# cutter?



## slingshooter1953 (Aug 28, 2010)

Hi Guys!	I,am going to start to make my own flatbands,,whats the best thing to cut them out with. and where do you get it? SLINGSHOOTER53


----------



## NaturalFork (Jan 21, 2010)

Rotary cutter. I got mine at Michaels craft store.


----------



## huey224 (Apr 12, 2010)

Id go with the rotary cutter.


----------



## ZDP-189 (Mar 14, 2010)

A steel rule die cutting mould is best, but I'd recommend a rotary cutter.


----------



## JoergS (Dec 17, 2009)

I also recommend buying a professional cutting mat.

http://cgi.ebay.com/NEW-CUTTING-MAT-GRID-LINES-12-X18-INCH-PAD-/290496143281?pt=US_Die_Cutting_Machines_Dies&hash=item43a2eb5fb1

If you use a wooden plank to cut your rubber on, the roll cutter blade will be blunt in no time, and spare blades are expensive. Plus the surface of the plank will be scratched from the cuts, and after a while that will affect the cleanliness of your band edges.
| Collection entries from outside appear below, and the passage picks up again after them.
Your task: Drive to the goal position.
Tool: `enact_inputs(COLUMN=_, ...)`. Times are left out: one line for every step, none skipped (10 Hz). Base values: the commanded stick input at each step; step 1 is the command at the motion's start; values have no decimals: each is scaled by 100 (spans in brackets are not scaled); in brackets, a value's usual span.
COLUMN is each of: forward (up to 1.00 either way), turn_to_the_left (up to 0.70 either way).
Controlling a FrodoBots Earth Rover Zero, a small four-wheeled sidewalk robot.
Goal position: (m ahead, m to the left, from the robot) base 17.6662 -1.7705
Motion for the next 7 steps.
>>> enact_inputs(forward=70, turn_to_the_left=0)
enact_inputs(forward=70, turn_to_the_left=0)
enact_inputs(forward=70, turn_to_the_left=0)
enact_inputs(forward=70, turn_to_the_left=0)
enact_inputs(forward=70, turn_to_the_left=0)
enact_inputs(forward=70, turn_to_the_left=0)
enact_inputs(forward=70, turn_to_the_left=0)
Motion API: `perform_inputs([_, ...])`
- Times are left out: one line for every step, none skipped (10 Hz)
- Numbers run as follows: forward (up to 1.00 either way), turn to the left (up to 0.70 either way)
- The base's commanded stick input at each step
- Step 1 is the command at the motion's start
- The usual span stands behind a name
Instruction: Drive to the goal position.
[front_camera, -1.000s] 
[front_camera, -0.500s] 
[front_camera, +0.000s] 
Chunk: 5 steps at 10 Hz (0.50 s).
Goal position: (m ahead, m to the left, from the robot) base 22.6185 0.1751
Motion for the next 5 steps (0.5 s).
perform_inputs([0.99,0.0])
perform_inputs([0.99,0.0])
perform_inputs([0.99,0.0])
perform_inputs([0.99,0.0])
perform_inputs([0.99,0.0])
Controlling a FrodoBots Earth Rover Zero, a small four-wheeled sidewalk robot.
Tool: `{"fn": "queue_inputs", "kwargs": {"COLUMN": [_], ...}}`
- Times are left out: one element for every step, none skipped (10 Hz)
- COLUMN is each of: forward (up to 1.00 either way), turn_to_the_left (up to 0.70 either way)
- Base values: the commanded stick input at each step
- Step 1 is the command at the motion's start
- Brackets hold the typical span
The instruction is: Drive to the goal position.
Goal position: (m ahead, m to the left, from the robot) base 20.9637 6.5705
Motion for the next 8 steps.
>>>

Using the mat is a clever investment. Longer blade life, longer band life and also your wooden planks can be used for other things.

Jörg


----------



## huey224 (Apr 12, 2010)

What i use for a cutting board is a solid smooth glass cutting board.
it works good and doesent blunt the blade as much.


----------



## JoergS (Dec 17, 2009)

Glass is quite hard and DOES blunt the blades. The cutting mat is soft and made for the purpose. Also the friction helps keeping the rubber in place while you cut.

Jörg


----------



## ZDP-189 (Mar 14, 2010)

Glass, ceramics and stone surfaces are deadly to roller cutters.

They're OK for pointed snap off blades because only the tip is in contact with the surface and the edge just parts the material cut. However, this doesn't work well on stretchy latex.

For latex, a roller cutter presses down and punches through then rolls along. It works best if it can cut through into the supporting mat. A hard mat quickly blunts the roller blade.


----------



## Matt (Mar 6, 2010)

Those mats are worth every penny!
I´ve got one, and even after cutting at least 50 bandsets, the blade on my current rollcutter is stil going strong.

/Matt


----------



## slingshooter1953 (Aug 28, 2010)

JoergS said:


> Glass is quite hard and DOES blunt the blades. The cutting mat is soft and made for the purpose. Also the friction helps keeping the rubber in place while you cut.
> 
> Jörg


 Thanks for the help!! btw I love your videos !! great stuff SLINGSHOOTER53


----------